Certes, mais c’est un jeu dangereux. Il faut éviter de faire du « moi je le sais et pas vous », mais plutôt suggérer à bon escient afin d’attiser l’intelligence du lecteur. De même, le premier tome a démarré de façon très douce et ne pouvait pas donner une vision claire de sa suite, vu le caractère inattendu de celle-ci. Par contre, le troisième tome sera dans la lignée du second… Mais émotionnellement plus fort, je l’espère, puisque nous aurons le fin mot de nombreux mystères.

Encore un preview du troisième tome : Dieu, dans toute sa splendeur ... féminine !

Pourquoi faire débarquer le diable la veille de Noël, alors que le Christ n’est historiquement jamais né à cette date, et que l’Église l’a placé là volontairement pour consacrer le renouveau de la vie et supplanter une fête laïque ? Vous abordez pourtant l’erreur d’années du calendrier Julien …

Je suis Arménien et Grégorien. L’Arménie à été le premier pays au monde, bien avant Rome, à déclarer le Christianisme comme religion d’état. Le Noël arménien se fête le 6 janvier. Je connais donc ce décalage. Je devais l’évoquer dans le tome 1. Mais avec l’histoire du décalage du calendrier chrétien, cela aurait fait un peu trop d’informations à donner au lecteur d’un coup. J’aborderai donc ce second décalage dans le tome 3, lorsque j’évoquerai l’annonciation à Lilith de l’arrivée du Diable pour Noël 2000. Annonciation faîte avant l’erreur commise par le calendrier terrien, mais après le report de la date de naissance « officielle » du Christ.
Il va falloir faire très attention à ne pas se tromper dans les dates, je n’ai droit qu’à une fenêtre de quelques années d’après mes dernières documentations !

Dans votre mélange, vous n’hésitez plus à disperser quelques pointes d’humour, comme Salomé qui dit ‘Au diable’ juste devant l’intéressée !

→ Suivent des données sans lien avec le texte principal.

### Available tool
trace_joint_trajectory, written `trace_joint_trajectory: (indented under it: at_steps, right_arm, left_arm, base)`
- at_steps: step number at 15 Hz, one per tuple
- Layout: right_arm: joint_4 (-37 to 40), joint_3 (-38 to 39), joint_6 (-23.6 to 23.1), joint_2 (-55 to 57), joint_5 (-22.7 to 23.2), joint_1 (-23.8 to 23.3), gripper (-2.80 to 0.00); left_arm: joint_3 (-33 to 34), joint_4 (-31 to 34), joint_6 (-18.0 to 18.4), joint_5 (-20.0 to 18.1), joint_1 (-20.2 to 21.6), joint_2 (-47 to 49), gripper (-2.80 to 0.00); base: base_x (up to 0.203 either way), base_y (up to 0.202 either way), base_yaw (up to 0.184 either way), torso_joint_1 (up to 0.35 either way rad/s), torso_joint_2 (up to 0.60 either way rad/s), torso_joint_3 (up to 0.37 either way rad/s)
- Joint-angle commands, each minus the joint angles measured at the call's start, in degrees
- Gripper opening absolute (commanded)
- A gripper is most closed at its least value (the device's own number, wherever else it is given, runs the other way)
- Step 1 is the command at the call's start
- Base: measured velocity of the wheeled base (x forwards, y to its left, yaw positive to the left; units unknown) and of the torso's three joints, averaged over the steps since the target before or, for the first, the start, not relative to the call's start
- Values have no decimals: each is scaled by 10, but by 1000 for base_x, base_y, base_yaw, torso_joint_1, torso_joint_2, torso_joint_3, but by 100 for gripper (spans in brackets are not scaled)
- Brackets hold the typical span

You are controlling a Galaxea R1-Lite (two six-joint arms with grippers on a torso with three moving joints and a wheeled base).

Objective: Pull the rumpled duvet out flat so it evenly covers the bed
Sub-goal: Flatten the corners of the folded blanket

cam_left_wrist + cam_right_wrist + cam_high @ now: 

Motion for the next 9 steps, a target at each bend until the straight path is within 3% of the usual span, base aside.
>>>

Complètement ! Comme pour Jésus dans le tome deux du Bleu du Ciel qui déclare que le fait que la maladresse de Lilith ne lui ait pas été fatale jusque-là est un vrai miracle, et celui-ci d’ajouter : « Et je m’y connais ! » J’aime bien faire ce genre petite pique inoffensive d’humour, parfois très référentiel, pour certains de mes personnages. Cela les rend plus sympas non ?

Grâce un personnage secondaire, vous personnifiez un contrat signé avec le Diable ou ses démons pour se faire publier, c’est une façon de figurer le parcours du combattant de l’auteur ?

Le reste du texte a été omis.